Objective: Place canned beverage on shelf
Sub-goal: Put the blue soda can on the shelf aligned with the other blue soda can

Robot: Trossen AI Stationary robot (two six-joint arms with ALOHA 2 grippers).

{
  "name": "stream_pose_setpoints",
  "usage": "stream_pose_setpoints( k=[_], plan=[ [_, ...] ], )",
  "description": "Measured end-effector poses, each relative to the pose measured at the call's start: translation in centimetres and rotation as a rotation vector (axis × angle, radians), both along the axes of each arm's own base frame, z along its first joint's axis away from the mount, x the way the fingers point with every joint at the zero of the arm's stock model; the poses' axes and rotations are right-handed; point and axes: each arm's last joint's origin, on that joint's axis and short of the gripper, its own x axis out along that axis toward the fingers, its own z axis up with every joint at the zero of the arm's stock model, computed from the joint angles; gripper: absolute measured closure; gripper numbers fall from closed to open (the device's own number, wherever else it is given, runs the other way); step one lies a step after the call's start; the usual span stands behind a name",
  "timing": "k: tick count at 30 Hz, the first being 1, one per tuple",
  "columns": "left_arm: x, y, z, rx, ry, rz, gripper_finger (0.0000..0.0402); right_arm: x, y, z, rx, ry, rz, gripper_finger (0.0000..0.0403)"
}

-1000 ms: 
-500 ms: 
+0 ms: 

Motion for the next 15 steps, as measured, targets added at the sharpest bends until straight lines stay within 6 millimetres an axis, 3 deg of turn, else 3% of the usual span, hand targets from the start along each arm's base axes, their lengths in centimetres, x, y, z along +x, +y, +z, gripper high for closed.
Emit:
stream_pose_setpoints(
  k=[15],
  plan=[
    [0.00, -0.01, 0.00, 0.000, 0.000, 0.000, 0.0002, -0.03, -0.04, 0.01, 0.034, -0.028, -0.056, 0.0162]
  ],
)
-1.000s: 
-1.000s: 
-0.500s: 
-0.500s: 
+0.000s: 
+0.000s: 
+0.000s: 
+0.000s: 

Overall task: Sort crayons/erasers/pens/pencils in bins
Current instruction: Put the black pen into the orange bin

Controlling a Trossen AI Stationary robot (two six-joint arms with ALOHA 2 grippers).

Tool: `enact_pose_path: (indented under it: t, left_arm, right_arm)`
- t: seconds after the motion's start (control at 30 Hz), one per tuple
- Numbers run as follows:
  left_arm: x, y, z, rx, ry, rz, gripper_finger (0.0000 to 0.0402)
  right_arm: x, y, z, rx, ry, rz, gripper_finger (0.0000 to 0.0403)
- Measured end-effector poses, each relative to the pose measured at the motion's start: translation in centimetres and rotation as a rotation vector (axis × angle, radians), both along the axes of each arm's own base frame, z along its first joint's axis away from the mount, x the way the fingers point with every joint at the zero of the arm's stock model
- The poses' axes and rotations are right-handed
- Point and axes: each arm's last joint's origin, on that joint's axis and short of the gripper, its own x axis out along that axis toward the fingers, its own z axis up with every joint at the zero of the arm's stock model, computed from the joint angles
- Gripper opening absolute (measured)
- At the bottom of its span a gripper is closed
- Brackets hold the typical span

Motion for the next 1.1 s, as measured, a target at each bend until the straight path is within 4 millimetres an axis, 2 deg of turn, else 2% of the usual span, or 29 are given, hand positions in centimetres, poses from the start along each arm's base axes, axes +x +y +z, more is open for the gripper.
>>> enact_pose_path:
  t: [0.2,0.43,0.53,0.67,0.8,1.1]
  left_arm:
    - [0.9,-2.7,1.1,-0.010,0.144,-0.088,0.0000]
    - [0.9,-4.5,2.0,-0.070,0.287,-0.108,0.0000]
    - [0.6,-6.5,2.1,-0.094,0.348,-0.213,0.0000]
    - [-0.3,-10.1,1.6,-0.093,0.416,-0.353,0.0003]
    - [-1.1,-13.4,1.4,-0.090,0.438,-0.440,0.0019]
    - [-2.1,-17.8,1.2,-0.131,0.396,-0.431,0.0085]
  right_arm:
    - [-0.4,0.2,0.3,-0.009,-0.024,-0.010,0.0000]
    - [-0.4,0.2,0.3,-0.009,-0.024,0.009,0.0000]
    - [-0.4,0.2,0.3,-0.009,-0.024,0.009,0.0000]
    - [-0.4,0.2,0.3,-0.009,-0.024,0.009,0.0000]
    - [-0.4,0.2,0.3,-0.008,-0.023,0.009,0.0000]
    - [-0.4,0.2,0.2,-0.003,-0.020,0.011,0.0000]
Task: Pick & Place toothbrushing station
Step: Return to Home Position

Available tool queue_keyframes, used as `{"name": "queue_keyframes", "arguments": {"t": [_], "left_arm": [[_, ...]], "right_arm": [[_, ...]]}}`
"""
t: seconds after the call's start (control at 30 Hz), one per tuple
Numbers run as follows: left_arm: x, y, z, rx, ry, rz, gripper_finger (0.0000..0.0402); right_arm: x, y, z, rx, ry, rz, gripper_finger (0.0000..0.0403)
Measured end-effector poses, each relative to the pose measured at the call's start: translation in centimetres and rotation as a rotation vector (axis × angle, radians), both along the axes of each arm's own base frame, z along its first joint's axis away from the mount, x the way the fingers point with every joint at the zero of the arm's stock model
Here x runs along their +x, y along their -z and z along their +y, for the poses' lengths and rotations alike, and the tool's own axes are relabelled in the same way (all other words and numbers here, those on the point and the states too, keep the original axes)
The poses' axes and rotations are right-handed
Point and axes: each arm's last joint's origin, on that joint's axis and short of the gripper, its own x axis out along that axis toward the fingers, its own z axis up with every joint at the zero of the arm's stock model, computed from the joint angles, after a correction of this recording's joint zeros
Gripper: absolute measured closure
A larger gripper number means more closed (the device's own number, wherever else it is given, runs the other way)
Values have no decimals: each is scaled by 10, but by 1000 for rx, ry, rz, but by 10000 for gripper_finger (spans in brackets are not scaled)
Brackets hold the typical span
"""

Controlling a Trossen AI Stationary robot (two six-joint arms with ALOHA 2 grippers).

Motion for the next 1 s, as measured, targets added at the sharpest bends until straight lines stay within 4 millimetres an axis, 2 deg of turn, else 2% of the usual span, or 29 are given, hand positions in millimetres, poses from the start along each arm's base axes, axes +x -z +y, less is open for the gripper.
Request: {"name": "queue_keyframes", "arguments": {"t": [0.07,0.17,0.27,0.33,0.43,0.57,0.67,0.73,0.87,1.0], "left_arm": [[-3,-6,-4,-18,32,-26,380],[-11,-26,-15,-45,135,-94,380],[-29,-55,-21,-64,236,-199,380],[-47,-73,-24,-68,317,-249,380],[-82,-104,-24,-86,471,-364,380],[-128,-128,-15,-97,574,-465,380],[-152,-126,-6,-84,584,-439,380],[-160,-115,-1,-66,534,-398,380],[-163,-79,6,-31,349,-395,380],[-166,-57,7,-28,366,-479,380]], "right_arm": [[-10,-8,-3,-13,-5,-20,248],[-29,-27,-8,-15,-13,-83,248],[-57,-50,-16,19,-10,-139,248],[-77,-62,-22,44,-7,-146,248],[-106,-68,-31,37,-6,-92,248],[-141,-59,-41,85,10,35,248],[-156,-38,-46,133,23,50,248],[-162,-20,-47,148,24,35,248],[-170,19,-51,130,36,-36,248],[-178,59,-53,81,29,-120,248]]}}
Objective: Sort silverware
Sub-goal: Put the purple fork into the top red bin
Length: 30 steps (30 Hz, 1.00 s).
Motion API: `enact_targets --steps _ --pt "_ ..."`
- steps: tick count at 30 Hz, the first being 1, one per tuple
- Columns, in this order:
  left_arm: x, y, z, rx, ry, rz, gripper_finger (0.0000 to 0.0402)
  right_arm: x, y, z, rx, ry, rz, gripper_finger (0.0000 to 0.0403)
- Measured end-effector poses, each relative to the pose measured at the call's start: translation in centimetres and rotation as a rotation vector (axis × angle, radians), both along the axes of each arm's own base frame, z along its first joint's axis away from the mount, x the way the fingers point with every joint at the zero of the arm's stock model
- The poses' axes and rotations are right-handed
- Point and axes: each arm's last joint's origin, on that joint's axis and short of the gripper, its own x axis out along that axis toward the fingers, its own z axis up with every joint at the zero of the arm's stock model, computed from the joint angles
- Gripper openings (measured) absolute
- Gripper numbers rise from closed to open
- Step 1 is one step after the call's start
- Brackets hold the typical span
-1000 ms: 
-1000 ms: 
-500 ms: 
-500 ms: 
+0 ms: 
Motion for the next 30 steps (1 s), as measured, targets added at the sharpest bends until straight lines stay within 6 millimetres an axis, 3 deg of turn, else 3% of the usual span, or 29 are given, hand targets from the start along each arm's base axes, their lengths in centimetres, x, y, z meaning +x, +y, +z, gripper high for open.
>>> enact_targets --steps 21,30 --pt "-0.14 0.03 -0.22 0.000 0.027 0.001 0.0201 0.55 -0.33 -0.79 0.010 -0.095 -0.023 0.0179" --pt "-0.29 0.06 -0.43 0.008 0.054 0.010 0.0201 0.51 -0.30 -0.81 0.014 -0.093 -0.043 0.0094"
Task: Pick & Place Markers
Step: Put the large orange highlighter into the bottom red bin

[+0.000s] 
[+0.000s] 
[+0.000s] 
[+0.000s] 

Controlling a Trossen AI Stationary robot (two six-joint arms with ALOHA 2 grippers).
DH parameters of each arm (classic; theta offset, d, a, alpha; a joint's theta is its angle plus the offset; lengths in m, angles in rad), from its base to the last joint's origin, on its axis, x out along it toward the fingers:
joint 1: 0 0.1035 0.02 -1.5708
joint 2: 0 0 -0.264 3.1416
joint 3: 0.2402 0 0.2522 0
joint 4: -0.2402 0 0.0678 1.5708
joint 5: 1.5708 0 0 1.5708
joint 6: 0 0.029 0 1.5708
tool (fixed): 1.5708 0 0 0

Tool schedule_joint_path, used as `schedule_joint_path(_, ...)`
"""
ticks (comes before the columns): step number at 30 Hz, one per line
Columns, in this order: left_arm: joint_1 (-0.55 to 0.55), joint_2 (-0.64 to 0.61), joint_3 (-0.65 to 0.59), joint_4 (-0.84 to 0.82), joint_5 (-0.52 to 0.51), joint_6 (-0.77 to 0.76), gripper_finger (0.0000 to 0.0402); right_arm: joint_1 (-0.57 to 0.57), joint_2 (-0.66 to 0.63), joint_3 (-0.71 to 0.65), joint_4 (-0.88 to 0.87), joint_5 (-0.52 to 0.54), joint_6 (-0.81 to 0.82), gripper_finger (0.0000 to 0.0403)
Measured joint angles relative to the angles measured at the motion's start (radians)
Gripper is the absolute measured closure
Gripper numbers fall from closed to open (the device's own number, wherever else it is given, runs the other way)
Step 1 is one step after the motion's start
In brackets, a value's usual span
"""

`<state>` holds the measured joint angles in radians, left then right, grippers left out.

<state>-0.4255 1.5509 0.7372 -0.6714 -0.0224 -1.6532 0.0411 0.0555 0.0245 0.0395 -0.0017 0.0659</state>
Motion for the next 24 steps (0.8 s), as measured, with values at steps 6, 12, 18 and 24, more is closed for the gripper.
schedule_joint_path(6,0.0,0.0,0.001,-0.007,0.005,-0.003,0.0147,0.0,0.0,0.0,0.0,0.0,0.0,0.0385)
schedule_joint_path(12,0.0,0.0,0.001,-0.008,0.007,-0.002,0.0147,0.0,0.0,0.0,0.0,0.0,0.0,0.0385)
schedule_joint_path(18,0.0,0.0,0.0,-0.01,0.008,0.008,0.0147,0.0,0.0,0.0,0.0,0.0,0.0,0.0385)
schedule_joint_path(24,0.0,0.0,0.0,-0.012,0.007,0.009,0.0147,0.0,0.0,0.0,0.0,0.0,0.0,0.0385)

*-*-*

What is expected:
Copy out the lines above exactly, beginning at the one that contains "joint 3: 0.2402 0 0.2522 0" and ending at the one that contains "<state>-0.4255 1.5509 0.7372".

Output for this exercise:
joint 3: 0.2402 0 0.2522 0
joint 4: -0.2402 0 0.0678 1.5708
joint 5: 1.5708 0 0 1.5708
joint 6: 0 0.029 0 1.5708
tool (fixed): 1.5708 0 0 0

Tool schedule_joint_path, used as `schedule_joint_path(_, ...)`
"""
ticks (comes before the columns): step number at 30 Hz, one per line
Columns, in this order: left_arm: joint_1 (-0.55 to 0.55), joint_2 (-0.64 to 0.61), joint_3 (-0.65 to 0.59), joint_4 (-0.84 to 0.82), joint_5 (-0.52 to 0.51), joint_6 (-0.77 to 0.76), gripper_finger (0.0000 to 0.0402); right_arm: joint_1 (-0.57 to 0.57), joint_2 (-0.66 to 0.63), joint_3 (-0.71 to 0.65), joint_4 (-0.88 to 0.87), joint_5 (-0.52 to 0.54), joint_6 (-0.81 to 0.82), gripper_finger (0.0000 to 0.0403)
Measured joint angles relative to the angles measured at the motion's start (radians)
Gripper is the absolute measured closure
Gripper numbers fall from closed to open (the device's own number, wherever else it is given, runs the other way)
Step 1 is one step after the motion's start
In brackets, a value's usual span
"""

`<state>` holds the measured joint angles in radians, left then right, grippers left out.

<state>-0.4255 1.5509 0.7372 -0.6714 -0.0224 -1.6532 0.0411 0.0555 0.0245 0.0395 -0.0017 0.0659</state>

Here the work on this exercise is complete.